Directions for this task: Using the data below, return the stretch from the line that contains "white half pipe clamp: 40,77 to 106,146" through the line that contains "white circuit breaker", both included, exactly as it stands and nothing beyond it.

[Items listed in a dataset]
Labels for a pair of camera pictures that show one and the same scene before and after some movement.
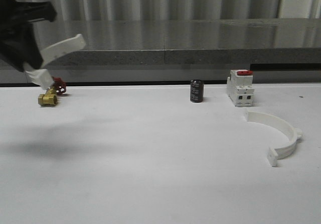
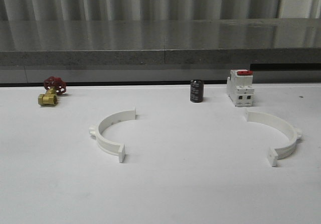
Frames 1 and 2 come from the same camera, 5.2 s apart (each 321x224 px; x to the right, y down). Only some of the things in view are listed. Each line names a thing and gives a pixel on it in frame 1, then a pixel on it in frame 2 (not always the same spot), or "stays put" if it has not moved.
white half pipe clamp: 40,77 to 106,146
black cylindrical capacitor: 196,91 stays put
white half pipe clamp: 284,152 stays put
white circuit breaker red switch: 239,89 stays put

==

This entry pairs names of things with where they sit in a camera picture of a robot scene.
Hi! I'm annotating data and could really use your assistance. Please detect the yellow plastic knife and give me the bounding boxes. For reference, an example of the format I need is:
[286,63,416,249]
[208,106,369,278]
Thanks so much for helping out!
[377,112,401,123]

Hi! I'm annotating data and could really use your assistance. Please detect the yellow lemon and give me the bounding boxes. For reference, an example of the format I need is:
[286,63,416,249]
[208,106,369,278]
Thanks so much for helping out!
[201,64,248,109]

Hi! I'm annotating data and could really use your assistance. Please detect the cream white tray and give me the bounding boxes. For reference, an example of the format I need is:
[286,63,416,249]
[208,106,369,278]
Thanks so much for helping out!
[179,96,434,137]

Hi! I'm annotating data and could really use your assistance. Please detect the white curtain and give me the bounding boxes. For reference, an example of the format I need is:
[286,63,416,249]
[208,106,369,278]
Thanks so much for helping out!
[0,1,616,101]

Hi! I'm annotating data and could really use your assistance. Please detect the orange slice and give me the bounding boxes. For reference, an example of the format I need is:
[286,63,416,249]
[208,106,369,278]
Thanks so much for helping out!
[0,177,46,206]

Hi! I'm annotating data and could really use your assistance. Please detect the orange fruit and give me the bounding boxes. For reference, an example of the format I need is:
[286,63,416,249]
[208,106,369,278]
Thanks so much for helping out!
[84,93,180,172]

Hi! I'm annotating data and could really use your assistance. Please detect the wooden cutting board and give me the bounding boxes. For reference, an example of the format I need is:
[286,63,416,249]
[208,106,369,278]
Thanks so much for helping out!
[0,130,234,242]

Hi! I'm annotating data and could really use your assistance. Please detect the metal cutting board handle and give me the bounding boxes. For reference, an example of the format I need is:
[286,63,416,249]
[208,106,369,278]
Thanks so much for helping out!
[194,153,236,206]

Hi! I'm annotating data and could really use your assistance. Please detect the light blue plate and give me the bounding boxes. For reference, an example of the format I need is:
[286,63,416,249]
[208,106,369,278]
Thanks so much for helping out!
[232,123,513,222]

Result for this exercise:
white half pipe clamp: 40,77 to 106,146
black cylindrical capacitor: 196,91 stays put
white half pipe clamp: 284,152 stays put
white circuit breaker red switch: 239,89 stays put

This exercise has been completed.